Ab 2027 will Leykam keine Literatur, Kinderbücher und populäre Sachbücher mehr verlegen. Der älteste österreichische Verlag wird sich stattdessen auf die Bereiche Wissenschaft und Pädagogik konzentrieren. Warum? Wirtschaftliche Gründe, räumt der Verlag ein. Seit 2017 gehört Leykam zur steirischen Beteiligungsgesellschaft GL Invest – der war die Rendite wohl zu gering. Seit Dezember 2024 war Ludwig Lohmann für den Publikumsbereich verantwortlich. Bereits erschienene Titel sollen Leykam zufolge lieferbar bleiben.

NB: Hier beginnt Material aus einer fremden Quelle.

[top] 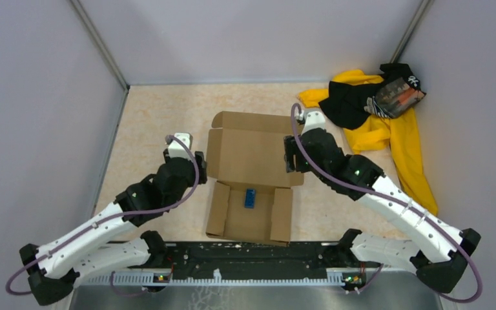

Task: Fold the paper box

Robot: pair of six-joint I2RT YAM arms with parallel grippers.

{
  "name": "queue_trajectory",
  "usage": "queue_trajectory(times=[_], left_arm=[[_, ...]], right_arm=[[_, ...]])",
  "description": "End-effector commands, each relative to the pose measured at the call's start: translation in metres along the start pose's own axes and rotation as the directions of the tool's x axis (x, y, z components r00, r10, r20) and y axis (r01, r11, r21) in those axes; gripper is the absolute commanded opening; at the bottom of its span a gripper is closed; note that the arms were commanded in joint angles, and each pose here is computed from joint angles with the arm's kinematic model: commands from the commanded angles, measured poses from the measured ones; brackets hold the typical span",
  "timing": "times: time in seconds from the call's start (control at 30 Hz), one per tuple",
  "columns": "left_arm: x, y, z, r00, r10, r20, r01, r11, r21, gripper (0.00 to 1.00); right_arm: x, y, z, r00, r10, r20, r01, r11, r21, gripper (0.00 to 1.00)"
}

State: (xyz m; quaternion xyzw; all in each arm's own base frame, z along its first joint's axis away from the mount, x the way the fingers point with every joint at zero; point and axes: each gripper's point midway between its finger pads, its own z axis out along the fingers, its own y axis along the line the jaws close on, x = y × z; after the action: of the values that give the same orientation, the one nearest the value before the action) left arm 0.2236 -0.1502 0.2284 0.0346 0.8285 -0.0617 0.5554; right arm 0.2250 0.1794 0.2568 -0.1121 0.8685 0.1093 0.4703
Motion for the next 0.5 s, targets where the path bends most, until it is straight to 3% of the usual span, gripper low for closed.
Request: queue_trajectory(times=[0.0,0.27,0.47], left_arm=[[-0.024,0.002,0.024,0.996,0.050,0.074,-0.056,0.994,0.090,0.69],[-0.043,-0.002,0.072,0.989,0.136,0.048,-0.143,0.974,0.178,0.75],[-0.062,0.017,0.100,0.994,0.107,0.030,-0.111,0.965,0.237,0.76]], right_arm=[[-0.022,-0.043,0.011,1.000,-0.008,0.021,0.006,0.996,0.088,0.67],[-0.026,-0.068,0.039,0.999,0.054,0.003,-0.054,0.999,0.002,0.68],[-0.027,-0.069,0.058,0.999,0.045,-0.026,-0.045,0.998,-0.033,0.68]])
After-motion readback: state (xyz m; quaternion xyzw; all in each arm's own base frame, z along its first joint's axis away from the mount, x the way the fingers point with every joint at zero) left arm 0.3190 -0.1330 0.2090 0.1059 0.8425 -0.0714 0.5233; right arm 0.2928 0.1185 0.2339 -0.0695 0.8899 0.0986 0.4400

Einschnitte gibt es auch beim Bergverlag Rother, der durch seine roten Wanderführer bekannt ist: Im Laufe des Jahres wird das bisher intern geführte Lektorat geschlossen, verbunden mit mehreren Kündigungen. Ein externer Dienstleiter wird das Lektorat übernehmen. Damit will sich der Verlag, Zitat, "wirtschaftlich stabil und zukunftsfähig" aufstellen.
Es gibt einen neuen Audioverlag: Jörg Peters von Gould Finch Audio und Chris Kling, Gründer der Klangkantine Studios, haben den Audioverlag Connecting the Dots gegründet. Das erste Programm umfasst sieben Titel zu gesellschaftlichen Themen, u.a. von Stefan Ruppaner und Franziska Hohmann. Ergänzt und beworben wird das Verlagsprogramm durch einen gleichnamigen Podcast.